Lesson3-3 レタス

サラダのメイン

地中海沿岸や西アジアを原産地とするレタスは、昔は「チシャ」という名前で知られていました。日本では古くから掻き萵苣(カキヂシャ)として知られ、江戸時代ごろには栽培方法や品種・調理法などが記された本が出回っていました。

キャベツと非常によく似た形をしていますが、キャベツとは大きく調理法や食べ方が異なるのがレタスです。最大の特徴はやはり「生で食べられる」ことでしょう。ちぎってサラダに入れるだけで立派な一品になるわけですから、レタスはお手軽料理の強い味方とも言えます。

旬は夏ですから、暑い時期にサラダに添える食材としてのこれ以上適切なものはありません。夏バテ防止に積極的に食べていきましょう。

栄養素

レタスに含まれる代表的な栄養素は「カロテン」「ビタミンK」「ビタミンB1」「ビタミンC」「カリウム」です。また、レタスには「ラクチュコピクリン」という成分がありますが、これは茎を切った時に出て来る白い液体に含まれるもので、催眠や鎮痛の作用があるとされています。

ただ、レタスの95%は水分であり、ただでさえ水分の多い野菜の中でもこの値は突出しています。
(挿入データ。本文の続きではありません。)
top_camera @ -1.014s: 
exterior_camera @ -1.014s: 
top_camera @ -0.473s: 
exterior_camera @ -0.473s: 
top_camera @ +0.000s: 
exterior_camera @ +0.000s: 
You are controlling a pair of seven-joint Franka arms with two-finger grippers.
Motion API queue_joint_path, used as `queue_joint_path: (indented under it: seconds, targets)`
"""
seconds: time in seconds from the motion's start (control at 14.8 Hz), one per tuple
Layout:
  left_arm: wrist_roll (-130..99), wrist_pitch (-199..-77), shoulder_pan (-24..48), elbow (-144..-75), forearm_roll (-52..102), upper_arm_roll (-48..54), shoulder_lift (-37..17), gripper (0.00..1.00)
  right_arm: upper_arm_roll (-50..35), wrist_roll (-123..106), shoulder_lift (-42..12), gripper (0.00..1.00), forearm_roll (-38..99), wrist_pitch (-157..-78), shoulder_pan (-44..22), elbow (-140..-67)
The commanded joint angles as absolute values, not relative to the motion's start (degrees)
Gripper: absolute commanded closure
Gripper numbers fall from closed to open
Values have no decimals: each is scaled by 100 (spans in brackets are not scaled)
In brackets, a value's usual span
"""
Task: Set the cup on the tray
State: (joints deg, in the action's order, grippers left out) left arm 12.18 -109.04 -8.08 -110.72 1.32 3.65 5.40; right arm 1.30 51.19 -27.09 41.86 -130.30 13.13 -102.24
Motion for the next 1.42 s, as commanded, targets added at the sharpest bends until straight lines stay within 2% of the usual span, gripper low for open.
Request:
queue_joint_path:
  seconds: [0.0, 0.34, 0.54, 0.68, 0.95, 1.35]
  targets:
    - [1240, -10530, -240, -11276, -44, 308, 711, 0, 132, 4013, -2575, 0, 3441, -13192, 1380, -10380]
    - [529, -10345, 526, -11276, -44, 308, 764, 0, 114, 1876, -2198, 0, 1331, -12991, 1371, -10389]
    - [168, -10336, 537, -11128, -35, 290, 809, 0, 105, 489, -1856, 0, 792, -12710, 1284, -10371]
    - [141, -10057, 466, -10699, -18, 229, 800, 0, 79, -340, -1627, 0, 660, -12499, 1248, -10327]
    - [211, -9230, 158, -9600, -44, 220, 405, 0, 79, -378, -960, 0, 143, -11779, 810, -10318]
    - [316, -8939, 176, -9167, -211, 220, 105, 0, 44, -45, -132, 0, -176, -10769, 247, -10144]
さまざまなビタミン・栄養素をバランスよく含んでいるとはいえ、その含有量自体はさほど多くないことに注意しましょう。

調理法

調理法と言ってもいいものかどうかは分かりませんが、レタスの主な食べ方としてはやはりサラダでしょう。包丁で切ってしまうと、わずかな時間で切り口が褐色に変わってしまいますので、サラダにする際は手でちぎるかレモン汁を振りかけると変色防止になります。

他の調理法として、あっさりとしたレタスは味の濃い肉類と相性が良いため、焼肉におけるサンチュのような使い方も出来ます。タケノコなどの野菜と一緒に炒めた豚肉をレタスで包むと、レタスに含まれるビタミンを壊さず、さらにみずみずしい食感を加えられて一石二鳥ですね。

レシピ

レタスにはあまり代表的なレシピがありません。中華料理などではちぎったレタスを炒飯やスープに混ぜ込んで食感を楽しんだりもしますが、やはりレタスをメインに使うレシピとしてはサラダが妥当なところです。

シーザーサラダのレシピ

  1. マヨネーズ大さじ3、すりおろしたニンニクを少々、塩コショウ、レモン汁大さじ2、好みでオリーブオイルや豆乳を用意し、器に盛って混ぜ合わせる
  2. ちぎったレタスの上にクルトンをのせ、1で作ったシーザードレッシングをかける

手順としてはたったこれだけですが、たくさんのレタスを一度に召しあがるのにはお手軽で丁度良いレシピです。分量の調整も簡単なので、ホームパーティーなどでも積極的に採用していいでしょう。

用意するものはレタスとクルトン、パルメザンチーズだけですが、ここにエビや鶏胸肉のグリルを加えてタンパク質を一緒に摂るとよりバランスが良くなります。